Erik Hovenkamp has posted a paper on ssrn titled How Reasonable Royalties Suppress Patent Licensing. Here is a link to the paper, and here is the abstract:
Patent remedies are essential to maintain a well-functioning patent system, but if not properly fashioned they may interfere with the dissemination of patented inventions and thereby foreclose many opportunities for mutually-beneficial licensing. This paper addresses two attributes of patent damages awards that engender such effects. The first is the monopoly fallacy: the tendency to overstate a patent holder’s market power in its licensing market by discounting or disregarding alternative options or potential workarounds, effectively allowing a plaintiff to recover a monopoly price for a license that would command only a competitive price if exchanged at arm’s length. As a result, settlements or judgments secured from unintentional infringers become a patent holder’s most lucrative means of licensing, and this substantially lessens its interest in actively disseminating its invention by seeking out potential licensees ex ante. In fact, if expected damages are sufficiently high in relation to the market value of a license, the patent holder’s most profitable strategy is to deliberately refrain from approaching known licensing candidates in the hope that some fraction of them will unintentionally infringe. Consequently many opportunities for efficient licensing are ultimately missed, and many of those deals that do occur could have been executed earlier and more efficiently.

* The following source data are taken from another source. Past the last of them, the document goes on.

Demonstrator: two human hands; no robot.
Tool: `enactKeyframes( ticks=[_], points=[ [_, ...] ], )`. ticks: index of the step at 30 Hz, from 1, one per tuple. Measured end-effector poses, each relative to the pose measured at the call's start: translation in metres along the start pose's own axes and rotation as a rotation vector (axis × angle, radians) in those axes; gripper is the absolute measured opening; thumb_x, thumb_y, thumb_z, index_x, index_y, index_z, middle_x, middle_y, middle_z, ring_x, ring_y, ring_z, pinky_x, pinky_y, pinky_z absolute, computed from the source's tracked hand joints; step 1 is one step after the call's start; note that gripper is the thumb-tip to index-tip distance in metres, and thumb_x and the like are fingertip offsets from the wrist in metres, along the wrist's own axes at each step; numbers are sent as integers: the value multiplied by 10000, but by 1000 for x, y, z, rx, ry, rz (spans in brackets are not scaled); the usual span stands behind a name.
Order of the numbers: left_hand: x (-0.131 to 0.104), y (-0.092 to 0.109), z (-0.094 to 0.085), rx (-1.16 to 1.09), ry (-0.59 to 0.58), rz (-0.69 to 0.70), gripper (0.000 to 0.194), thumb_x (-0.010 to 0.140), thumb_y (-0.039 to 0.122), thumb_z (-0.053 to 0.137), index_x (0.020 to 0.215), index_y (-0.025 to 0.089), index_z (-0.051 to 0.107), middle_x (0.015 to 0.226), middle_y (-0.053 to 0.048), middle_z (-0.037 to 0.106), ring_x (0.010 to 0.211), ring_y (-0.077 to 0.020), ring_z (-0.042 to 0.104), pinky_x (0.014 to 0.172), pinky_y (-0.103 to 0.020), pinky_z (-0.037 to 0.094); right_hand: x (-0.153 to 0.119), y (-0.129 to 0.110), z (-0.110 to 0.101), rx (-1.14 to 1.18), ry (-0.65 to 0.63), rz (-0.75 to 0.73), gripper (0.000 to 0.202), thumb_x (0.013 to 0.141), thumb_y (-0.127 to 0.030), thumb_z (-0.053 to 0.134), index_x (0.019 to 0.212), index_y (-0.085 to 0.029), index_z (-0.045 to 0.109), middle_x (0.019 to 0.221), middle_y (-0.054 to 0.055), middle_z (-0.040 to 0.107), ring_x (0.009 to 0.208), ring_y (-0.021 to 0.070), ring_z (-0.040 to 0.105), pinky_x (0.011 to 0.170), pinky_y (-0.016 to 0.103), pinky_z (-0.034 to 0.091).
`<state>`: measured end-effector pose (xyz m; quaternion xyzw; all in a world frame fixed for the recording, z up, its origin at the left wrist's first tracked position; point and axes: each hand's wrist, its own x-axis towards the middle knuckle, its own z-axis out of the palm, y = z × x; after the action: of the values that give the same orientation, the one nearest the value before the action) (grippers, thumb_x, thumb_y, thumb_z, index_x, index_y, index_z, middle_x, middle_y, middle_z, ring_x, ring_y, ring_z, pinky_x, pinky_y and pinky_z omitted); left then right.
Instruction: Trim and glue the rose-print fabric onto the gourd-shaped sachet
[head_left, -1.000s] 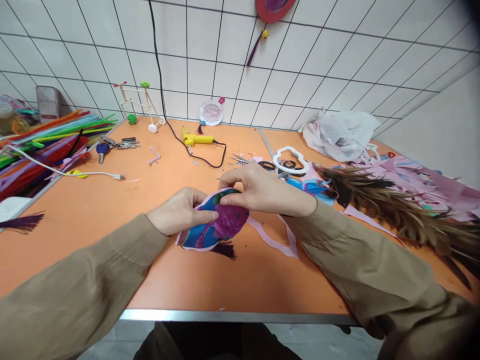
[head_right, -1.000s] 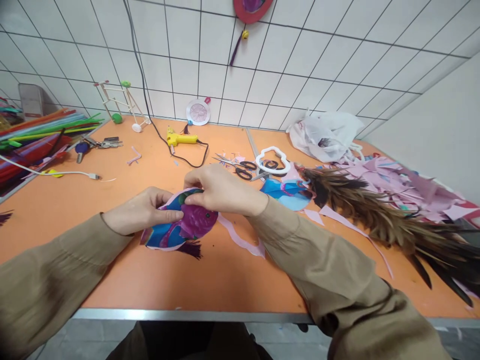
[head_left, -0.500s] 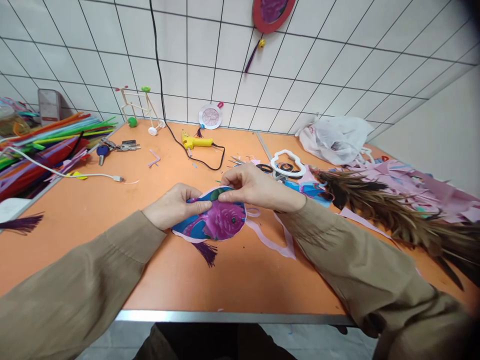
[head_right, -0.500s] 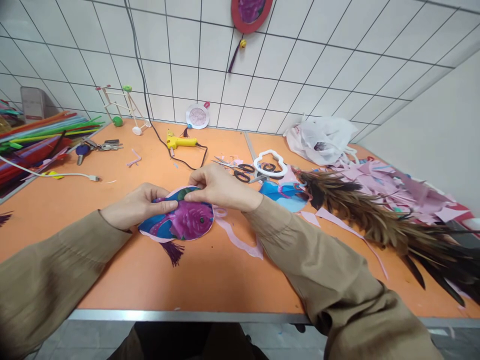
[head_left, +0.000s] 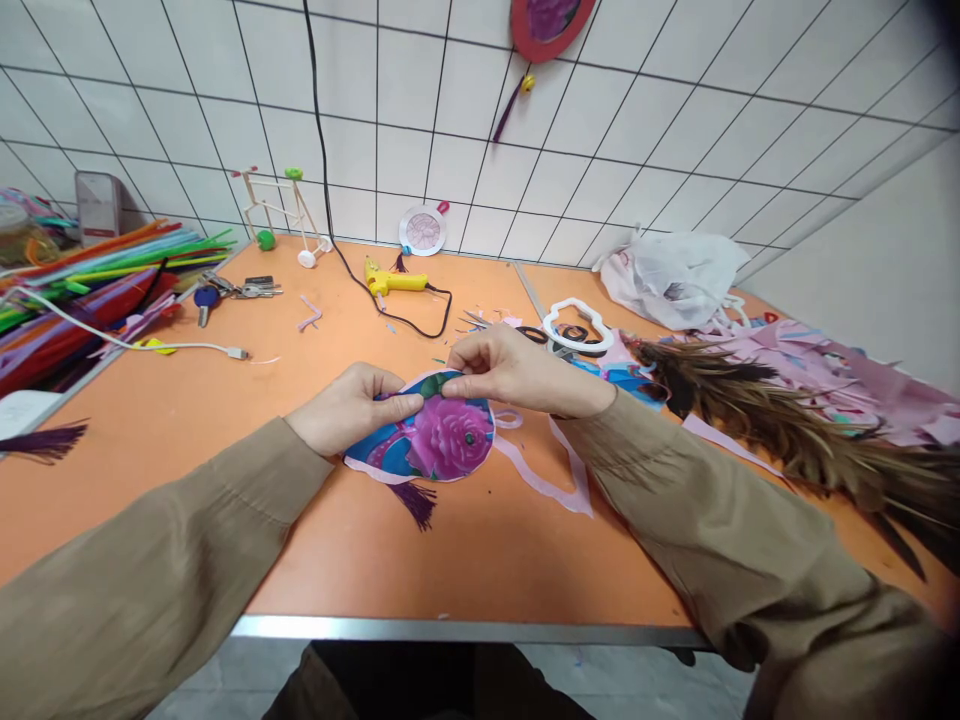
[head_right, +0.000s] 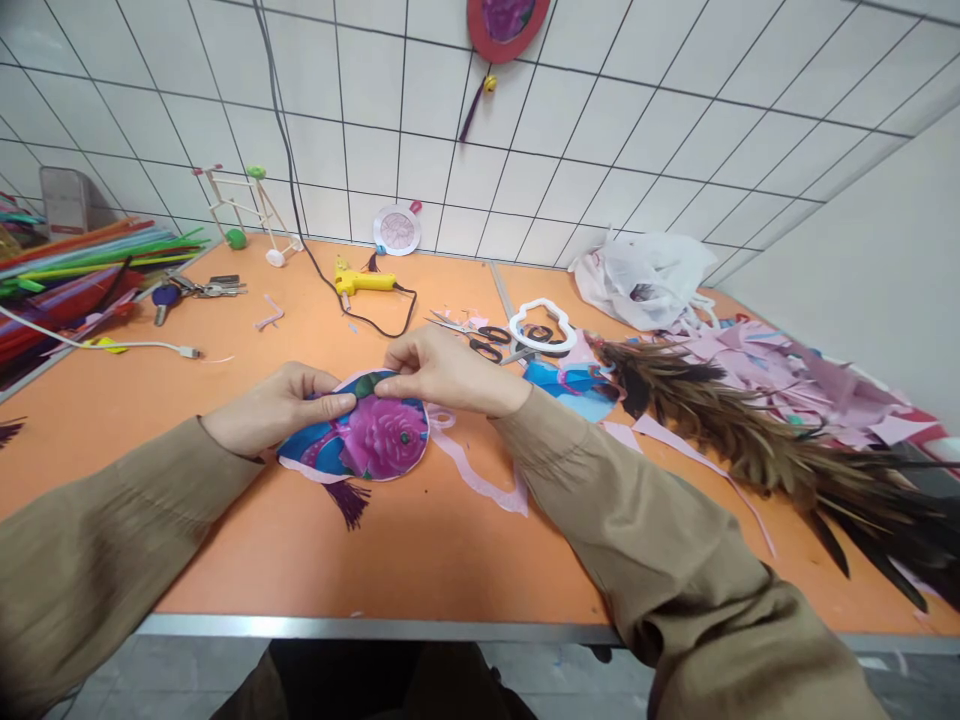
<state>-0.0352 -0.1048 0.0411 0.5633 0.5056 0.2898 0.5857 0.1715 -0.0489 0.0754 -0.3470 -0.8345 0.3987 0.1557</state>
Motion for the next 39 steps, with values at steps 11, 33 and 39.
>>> enactKeyframes(
  ticks=[11, 33, 39],
  points=[
    [-1, 1, 1, -153, 45, -48, 375, 657, 447, 803, 610, 111, 645, 524, -33, 634, 422, -102, 519, 430, -213, 399, -2, 7, -20, 8, -209, 35, 260, 697, -365, 723, 659, -143, 595, 576, -27, 519, 562, 99, 465, 507, 231, 325],
    [2, -6, 4, -149, 48, -65, 400, 605, 451, 856, 611, 102, 660, 508, -50, 640, 409, -121, 544, 404, -225, 420, 0, 14, -23, 70, -335, 11, 275, 774, -394, 700, 779, -121, 662, 673, -11, 602, 642, 106, 512, 606, 235, 416],
    [1, -6, 3, -165, 27, -82, 444, 585, 496, 863, 600, 106, 651, 468, -35, 605, 365, -96, 479, 369, -212, 343, 1, 16, -22, 32, -290, 1, 323, 779, -422, 690, 749, -103, 648, 647, -12, 554, 621, 102, 465, 581, 244, 366]
  ],
)
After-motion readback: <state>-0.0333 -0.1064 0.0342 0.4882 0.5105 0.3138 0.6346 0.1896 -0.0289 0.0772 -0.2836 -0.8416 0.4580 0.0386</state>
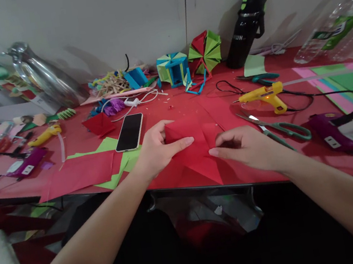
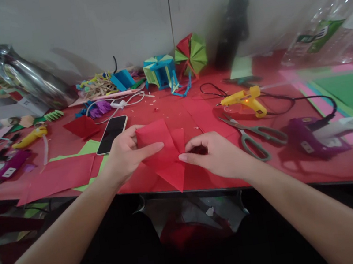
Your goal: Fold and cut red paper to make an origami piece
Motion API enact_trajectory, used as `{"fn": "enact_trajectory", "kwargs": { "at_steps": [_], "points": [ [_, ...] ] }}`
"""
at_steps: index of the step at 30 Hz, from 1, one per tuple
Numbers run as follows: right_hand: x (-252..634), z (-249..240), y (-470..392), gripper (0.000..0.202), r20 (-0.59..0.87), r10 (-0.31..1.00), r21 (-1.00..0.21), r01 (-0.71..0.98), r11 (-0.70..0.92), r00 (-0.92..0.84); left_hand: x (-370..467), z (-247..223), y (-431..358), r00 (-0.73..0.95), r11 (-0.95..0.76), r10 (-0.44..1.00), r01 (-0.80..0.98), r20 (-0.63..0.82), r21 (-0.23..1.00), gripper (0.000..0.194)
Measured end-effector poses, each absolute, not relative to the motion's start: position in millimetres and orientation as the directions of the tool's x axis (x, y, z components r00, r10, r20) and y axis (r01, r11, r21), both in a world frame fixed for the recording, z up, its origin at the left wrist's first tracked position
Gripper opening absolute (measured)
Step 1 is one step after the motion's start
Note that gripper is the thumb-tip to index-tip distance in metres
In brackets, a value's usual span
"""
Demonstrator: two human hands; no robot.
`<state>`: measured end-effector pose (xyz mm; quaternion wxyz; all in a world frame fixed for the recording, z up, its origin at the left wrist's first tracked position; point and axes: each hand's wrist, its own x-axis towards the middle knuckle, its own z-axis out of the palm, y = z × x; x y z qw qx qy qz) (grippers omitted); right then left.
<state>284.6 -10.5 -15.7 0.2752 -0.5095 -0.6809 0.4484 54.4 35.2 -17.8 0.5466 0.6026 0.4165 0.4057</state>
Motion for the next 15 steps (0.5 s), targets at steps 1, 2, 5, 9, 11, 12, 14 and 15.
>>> {"fn": "enact_trajectory", "kwargs": {
  "at_steps": [1, 2, 5, 9, 11, 12, 14, 15],
  "points": [
    [284.8, -16.2, -10.0, 0.027, -0.092, 0.939, -0.9, 0.431, 0.064, -0.331, 54.6, -17.6, 35.1, 0.327, -0.053, 0.944, 0.054, 0.032, 0.997, 0.047],
    [284.9, -16.4, -9.7, 0.026, -0.098, 0.938, -0.908, 0.416, 0.052, -0.332, 54.8, -17.3, 35.0, 0.33, -0.049, 0.944, 0.048, 0.031, 0.998, 0.047],
    [284.6, -16.2, -9.3, 0.024, -0.108, 0.937, -0.924, 0.381, 0.028, -0.331, 55.2, -16.2, 34.6, 0.328, -0.033, 0.945, 0.042, 0.018, 0.999, 0.047],
    [284.3, -16.1, -9.5, 0.024, -0.125, 0.935, -0.927, 0.374, 0.009, -0.333, 55.8, -15.7, 33.7, 0.32, -0.011, 0.947, 0.043, -0.003, 0.999, 0.047],
    [284.3, -16.4, -9.4, 0.026, -0.127, 0.935, -0.924, 0.382, 0.01, -0.331, 56.3, -15.7, 32.9, 0.32, -0.008, 0.947, 0.027, -0.001, 1.0, 0.045],
    [284.2, -16.6, -9.3, 0.027, -0.128, 0.935, -0.922, 0.386, 0.01, -0.332, 56.7, -15.6, 32.3, 0.318, -0.008, 0.948, 0.023, 0.001, 1.0, 0.043],
    [283.9, -16.9, -9.1, 0.027, -0.135, 0.933, -0.919, 0.394, 0.009, -0.335, 57.4, -15.2, 31.1, 0.312, -0.006, 0.95, 0.024, -0.002, 1.0, 0.041],
    [283.7, -17.1, -9.1, 0.026, -0.138, 0.931, -0.919, 0.395, 0.007, -0.338, 57.7, -14.9, 30.6, 0.314, 0.001, 0.949, 0.025, -0.009, 1.0, 0.04]
  ]
}}
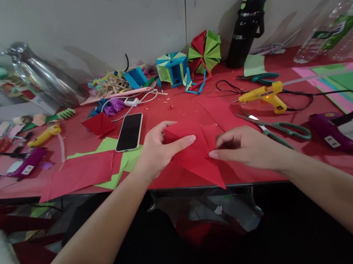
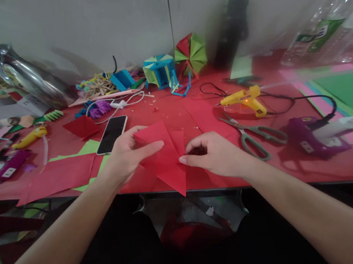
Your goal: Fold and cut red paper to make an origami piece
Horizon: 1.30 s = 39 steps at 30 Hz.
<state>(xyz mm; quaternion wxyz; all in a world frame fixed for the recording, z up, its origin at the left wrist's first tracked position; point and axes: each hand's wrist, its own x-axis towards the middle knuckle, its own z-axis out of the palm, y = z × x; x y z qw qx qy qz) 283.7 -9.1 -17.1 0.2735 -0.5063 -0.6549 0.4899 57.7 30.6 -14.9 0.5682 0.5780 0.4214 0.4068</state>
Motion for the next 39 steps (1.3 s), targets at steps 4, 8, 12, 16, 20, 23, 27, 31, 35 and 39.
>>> {"fn": "enact_trajectory", "kwargs": {
  "at_steps": [4, 8, 12, 16, 20, 23, 27, 31, 35, 39],
  "points": [
    [284, -19, -9, 0.023, -0.135, 0.931, -0.925, 0.38, 0.005, -0.339, 58, -15, 31, 0.303, 0.035, 0.952, 0.004, -0.035, 0.999, 0.034],
    [287, -20, -9, 0.024, -0.121, 0.934, -0.923, 0.384, 0.019, -0.336, 54, -15, 37, 0.258, 0.026, 0.966, -0.002, -0.025, 1.0, 0.033],
    [290, -20, -8, 0.024, -0.157, 0.924, -0.906, 0.424, 0.005, -0.347, 47, -9, 39, 0.337, 0.004, 0.941, 0.088, -0.034, 0.996, 0.029],
    [288, -17, -9, 0.021, -0.161, 0.894, -0.878, 0.474, 0.064, -0.418, 44, -2, 36, 0.536, -0.114, 0.842, 0.273, -0.053, 0.955, 0.022],
    [284, -12, -11, 0.023, -0.14, 0.883, -0.865, 0.49, 0.112, -0.449, 43, -3, 35, 0.486, -0.194, 0.874, 0.335, 0.007, 0.922, 0.024],
    [285, -10, -11, 0.024, -0.142, 0.888, -0.866, 0.49, 0.103, -0.437, 42, -4, 36, 0.442, -0.16, 0.897, 0.316, 0.004, 0.935, 0.024],
    [288, -12, -10, 0.026, -0.147, 0.885, -0.863, 0.495, 0.104, -0.442, 40, -3, 37, 0.452, -0.147, 0.892, 0.291, 0.0, 0.945, 0.025],
    [289, -12, -11, 0.026, -0.151, 0.889, -0.864, 0.494, 0.093, -0.431, 41, -5, 37, 0.41, -0.167, 0.911, 0.255, 0.05, 0.952, 0.026],
    [288, -10, -11, 0.029, -0.153, 0.902, -0.882, 0.468, 0.06, -0.404, 47, -9, 35, 0.257, -0.311, 0.937, 0.296, 0.238, 0.903, 0.022],
    [289, -9, -11, 0.031, -0.15, 0.904, -0.888, 0.457, 0.055, -0.4, 48, -10, 36, 0.224, -0.384, 0.92, 0.354, 0.321, 0.853, 0.022]
  ]
}}
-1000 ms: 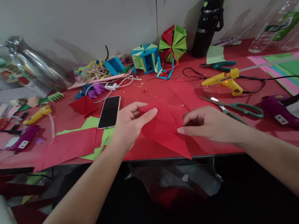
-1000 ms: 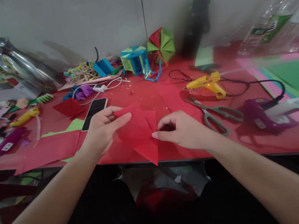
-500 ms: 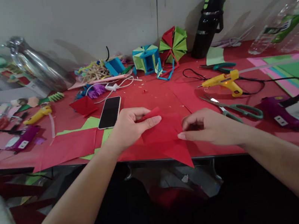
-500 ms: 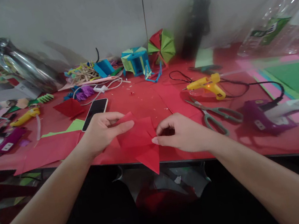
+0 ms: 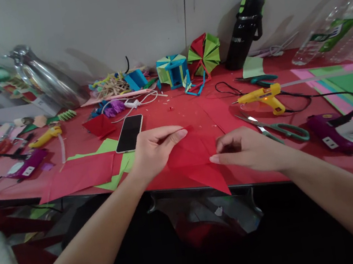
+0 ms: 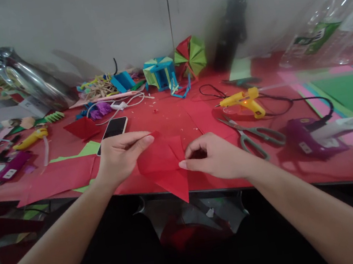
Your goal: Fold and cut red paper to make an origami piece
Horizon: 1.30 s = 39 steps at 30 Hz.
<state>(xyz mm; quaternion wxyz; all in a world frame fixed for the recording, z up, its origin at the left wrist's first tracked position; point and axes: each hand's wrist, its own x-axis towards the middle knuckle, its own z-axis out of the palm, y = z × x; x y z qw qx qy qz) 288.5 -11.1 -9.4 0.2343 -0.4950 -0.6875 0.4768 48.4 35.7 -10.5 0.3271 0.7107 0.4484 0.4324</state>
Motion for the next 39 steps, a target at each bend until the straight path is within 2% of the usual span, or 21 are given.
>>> {"fn": "enact_trajectory", "kwargs": {
  "at_steps": [4, 9, 12, 15, 20, 25, 34, 36, 39],
  "points": [
    [290, -10, -11, 0.03, -0.166, 0.911, -0.886, 0.463, 0.03, -0.377, 40, -9, 43, 0.336, -0.342, 0.914, 0.333, 0.228, 0.879, 0.027],
    [291, -12, -11, 0.033, -0.173, 0.911, -0.901, 0.434, 0.008, -0.376, 35, -8, 47, 0.274, -0.355, 0.922, 0.314, 0.275, 0.881, 0.029],
    [293, -15, -10, 0.033, -0.18, 0.908, -0.903, 0.429, -0.001, -0.379, 38, -14, 47, 0.271, -0.175, 0.953, 0.138, 0.132, 0.975, 0.037],
    [294, -16, -10, 0.031, -0.178, 0.918, -0.91, 0.414, -0.018, -0.353, 42, -21, 46, 0.325, 0.013, 0.946, -0.05, 0.004, 0.999, 0.045],
    [293, -13, -8, 0.026, -0.191, 0.924, -0.923, 0.38, -0.055, -0.331, 47, -20, 38, 0.332, -0.034, 0.943, 0.013, 0.028, 0.999, 0.029],
    [296, -15, -6, 0.026, -0.242, 0.887, -0.918, 0.39, -0.078, -0.393, 51, -18, 34, 0.316, -0.061, 0.948, 0.036, 0.046, 0.998, 0.027],
    [292, -14, -6, 0.034, -0.113, 0.897, -0.983, 0.181, -0.038, -0.428, 57, -27, 35, 0.207, -0.145, 0.969, 0.037, 0.135, 0.989, 0.025],
    [292, -18, -4, 0.035, -0.061, 0.945, -0.987, 0.158, -0.01, -0.321, 57, -29, 37, 0.171, -0.122, 0.978, -0.011, 0.122, 0.992, 0.025],
    [297, -24, -1, 0.041, 0.11, 0.98, -0.962, 0.231, 0.148, -0.168, 56, -31, 40, 0.139, -0.057, 0.988, -0.111, 0.073, 0.992, 0.024]
  ]
}}
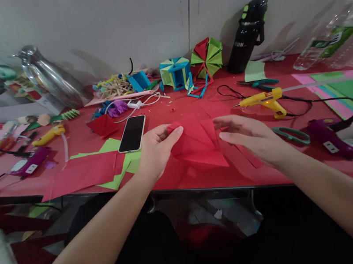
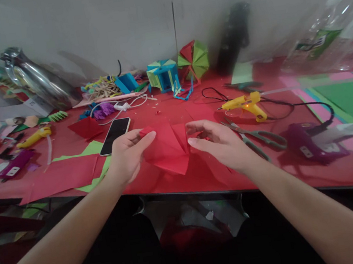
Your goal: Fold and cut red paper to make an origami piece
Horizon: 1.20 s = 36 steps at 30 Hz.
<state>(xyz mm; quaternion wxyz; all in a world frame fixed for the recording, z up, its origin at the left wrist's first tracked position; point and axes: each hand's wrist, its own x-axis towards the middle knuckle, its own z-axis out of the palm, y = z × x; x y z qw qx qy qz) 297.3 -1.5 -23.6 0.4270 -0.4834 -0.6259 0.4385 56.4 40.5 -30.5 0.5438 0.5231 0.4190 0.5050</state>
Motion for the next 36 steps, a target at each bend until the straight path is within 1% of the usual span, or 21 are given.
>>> {"fn": "enact_trajectory", "kwargs": {
  "at_steps": [2, 3, 5, 6, 7, 10, 11, 13, 17, 20, 22, 24, 25, 27, 29, 30, 32, 34, 36],
  "points": [
    [301, -23, -3, 0.056, 0.22, 0.943, -0.899, 0.323, 0.295, -0.25, 56, -31, 43, 0.143, -0.026, 0.989, -0.142, 0.047, 0.989, 0.024],
    [302, -21, -6, 0.066, 0.243, 0.915, -0.857, 0.37, 0.358, -0.322, 55, -31, 43, 0.145, -0.019, 0.989, -0.141, 0.04, 0.99, 0.024],
    [302, -17, -11, 0.082, 0.224, 0.88, -0.775, 0.47, 0.422, -0.419, 55, -32, 44, 0.145, -0.018, 0.989, -0.136, 0.037, 0.991, 0.024],
    [300, -15, -13, 0.084, 0.205, 0.875, -0.737, 0.519, 0.433, -0.439, 56, -32, 44, 0.148, -0.016, 0.988, -0.136, 0.037, 0.991, 0.024],
    [297, -14, -14, 0.079, 0.208, 0.878, -0.71, 0.55, 0.438, -0.431, 56, -33, 43, 0.155, -0.011, 0.987, -0.141, 0.033, 0.99, 0.025],
    [288, -15, -13, 0.033, 0.32, 0.905, -0.698, 0.576, 0.426, -0.281, 61, -33, 38, 0.227, 0.026, 0.974, -0.141, 0.006, 0.99, 0.027],
    [285, -16, -10, 0.022, 0.354, 0.909, -0.706, 0.575, 0.415, -0.222, 63, -33, 36, 0.26, 0.039, 0.966, -0.129, -0.004, 0.991, 0.027],
    [282, -21, -6, 0.015, 0.375, 0.918, -0.744, 0.549, 0.382, -0.13, 66, -31, 31, 0.319, 0.049, 0.948, -0.105, -0.013, 0.993, 0.027],
    [280, -28, -3, 0.02, 0.275, 0.96, -0.881, 0.386, 0.273, -0.052, 71, -29, 23, 0.414, 0.052, 0.91, -0.107, -0.003, 0.993, 0.028],
    [277, -28, -4, 0.026, 0.204, 0.979, -0.925, 0.324, 0.199, -0.021, 71, -29, 21, 0.478, 0.07, 0.878, -0.111, -0.008, 0.991, 0.039],
    [276, -25, -5, 0.039, 0.2, 0.98, -0.931, 0.315, 0.185, 0.015, 70, -31, 21, 0.496, 0.084, 0.868, -0.122, -0.013, 0.989, 0.045],
    [274, -23, -6, 0.054, 0.179, 0.983, -0.941, 0.3, 0.158, 0.044, 70, -31, 22, 0.487, 0.086, 0.873, -0.141, -0.007, 0.986, 0.046],
    [274, -22, -6, 0.056, 0.155, 0.987, -0.946, 0.294, 0.134, 0.049, 70, -31, 22, 0.48, 0.083, 0.877, -0.147, -0.002, 0.986, 0.046],
    [275, -21, -6, 0.052, 0.103, 0.993, -0.952, 0.296, 0.081, 0.057, 71, -31, 22, 0.467, 0.063, 0.884, -0.146, 0.013, 0.987, 0.047],
    [276, -21, -7, 0.045, 0.088, 0.993, -0.943, 0.327, 0.058, 0.076, 71, -30, 22, 0.473, 0.06, 0.881, -0.124, 0.006, 0.991, 0.053],
    [277, -21, -8, 0.044, 0.091, 0.992, -0.938, 0.341, 0.057, 0.087, 71, -29, 22, 0.488, 0.08, 0.873, -0.109, -0.017, 0.991, 0.057],
    [279, -20, -9, 0.043, 0.105, 0.989, -0.932, 0.358, 0.062, 0.103, 70, -29, 22, 0.524, 0.168, 0.845, -0.064, -0.11, 0.984, 0.06],
    [280, -19, -9, 0.042, 0.12, 0.987, -0.931, 0.358, 0.074, 0.108, 69, -29, 22, 0.56, 0.253, 0.801, 0.003, -0.212, 0.967, 0.055],
    [280, -19, -9, 0.041, 0.126, 0.986, -0.928, 0.363, 0.08, 0.105, 68, -29, 22, 0.583, 0.258, 0.777, 0.051, -0.239, 0.965, 0.048]
  ]
}}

A second problem is the courts’ reliance on precedential royalties, or reasonable royalty damages based on an established royalty for the infringed patent. While administratively convenient, the results of this approach will often be woefully imprecise, as there are many variables relating to the parties, the licensee’s intended licensing application, and the competitive landscape that collectively create a significant disparity in the licensing terms a patent holder would reach with different licensees or at different times in the patent term. Because a precedential royalty rule ignores these differences, the terms of a licensing contract may work against the licensor in its future dealings or disputes with other parties. Patent holders thus have a strong interest in not setting a bad precedent, and will reject many mutually-beneficial deals simply because the royalty rate would not appear particularly high. The result is that patent holders are induced to cut off a large segment of the market, even though they could have benefitted from these forgone transactions – an outcome that injures inventors, firms, and consumers.